Histology images of human skin representing the gold standard of histology. (a) is a histology projection of normal skin of the cheek and (b) presents a glabrous skin histology image of the palm with associated adnexal structures including dermal papillae capillaries. Scale bars represent 100 μm. Images by courtesy of R. H. Nielsen, Rigshospitalet, Denmark.

Fig. 14

Sketch of the double sigmoid model curve (MC) with definitions of the dark band (DB) and the edge sharpness (ES). A, B1, B2, C1, C2, and D refer to the parameters in eq. (1)

Fig. 15

Image comparison between commonly logarithmically scaled images and a shadow compensated image. (a)–(c) display the same image using three different 8-bit thresholds on logarithmic scale. (d) shows the same image with shadow compensation and linear scaling.

Fig. 16

Profiles of laterally averaged central B-scans of the cheek for all HPs but HP1 containing severe artefacts.
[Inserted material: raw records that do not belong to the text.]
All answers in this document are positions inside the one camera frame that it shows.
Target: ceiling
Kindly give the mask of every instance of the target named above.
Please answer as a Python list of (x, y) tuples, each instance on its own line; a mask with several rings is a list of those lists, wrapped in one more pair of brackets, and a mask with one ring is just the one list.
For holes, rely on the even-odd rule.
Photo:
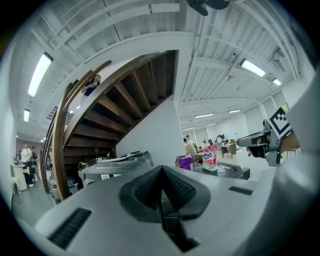
[[(221, 122), (248, 109), (300, 75), (297, 42), (285, 15), (265, 0), (239, 1), (200, 16), (185, 0), (49, 1), (17, 36), (12, 82), (18, 86), (18, 135), (41, 140), (68, 83), (106, 60), (179, 50), (174, 100), (182, 128)], [(35, 98), (28, 87), (40, 59), (54, 59)], [(244, 70), (246, 58), (266, 71)], [(274, 59), (281, 59), (281, 68)], [(30, 121), (23, 112), (30, 110)], [(206, 119), (194, 115), (214, 112)]]

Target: curved wooden handrail
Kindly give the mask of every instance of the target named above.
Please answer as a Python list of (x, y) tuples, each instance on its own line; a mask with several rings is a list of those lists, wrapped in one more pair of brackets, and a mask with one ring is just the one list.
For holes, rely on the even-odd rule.
[(64, 164), (64, 132), (65, 122), (68, 114), (68, 108), (71, 102), (79, 94), (81, 89), (102, 69), (111, 63), (110, 60), (101, 64), (94, 71), (88, 71), (78, 83), (72, 88), (66, 88), (58, 109), (56, 110), (56, 117), (52, 133), (52, 154), (53, 154), (53, 173), (57, 185), (58, 194), (61, 200), (66, 199), (69, 195), (69, 188), (67, 184), (67, 177)]
[(49, 194), (50, 193), (50, 189), (49, 189), (49, 185), (48, 182), (45, 182), (47, 180), (47, 162), (48, 162), (48, 155), (49, 155), (49, 149), (50, 149), (50, 145), (52, 143), (52, 131), (54, 128), (54, 123), (55, 123), (55, 118), (56, 118), (56, 113), (54, 113), (51, 123), (49, 125), (49, 129), (46, 133), (46, 140), (44, 141), (44, 145), (43, 145), (43, 152), (42, 152), (42, 158), (41, 158), (41, 179), (43, 181), (43, 187), (44, 187), (44, 191)]
[(79, 111), (73, 116), (68, 127), (64, 131), (63, 146), (66, 147), (70, 138), (75, 133), (78, 124), (83, 120), (88, 111), (90, 111), (101, 97), (117, 83), (119, 83), (123, 78), (134, 72), (136, 69), (140, 68), (144, 64), (152, 61), (153, 59), (166, 54), (166, 52), (161, 53), (151, 53), (136, 57), (135, 59), (129, 61), (114, 73), (112, 73), (108, 78), (106, 78), (85, 100)]
[[(69, 83), (69, 85), (66, 88), (66, 93), (68, 94), (68, 97), (69, 97), (72, 89), (74, 88), (75, 84), (77, 84), (78, 82), (79, 82), (78, 80), (75, 80), (74, 83)], [(42, 178), (42, 182), (43, 182), (44, 191), (47, 194), (50, 194), (50, 188), (49, 188), (49, 184), (47, 182), (45, 182), (47, 180), (46, 170), (47, 170), (49, 151), (50, 151), (50, 147), (52, 144), (52, 136), (53, 136), (56, 114), (57, 114), (57, 111), (54, 113), (54, 115), (51, 119), (49, 128), (48, 128), (48, 131), (46, 133), (46, 140), (44, 141), (42, 158), (41, 158), (41, 178)]]

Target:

The dashed and solid lines introduced for HP2 mark the respective maximum (D) and minimum (Ep) signal readings applied in determining the DEJ region Ep-D contrast presented in Fig 2(c). All depth-axis are optical distances, i.e. scaled as in free space.

Fig. 17

Profiles of laterally averaged central B-scans of the palm for all HPs but HP2, HP6 and HP9 containing severe artefacts. The dashed and dotted lines introduced for HP1 mark the respective Ep and D maxima signal readings where solid lines mark minima (DB) readings. The data is applied in determining the DEJ region Ep-D contrast presented in Fig 6(c). All depth-axis are optical distances, i.e. scaled as in free space.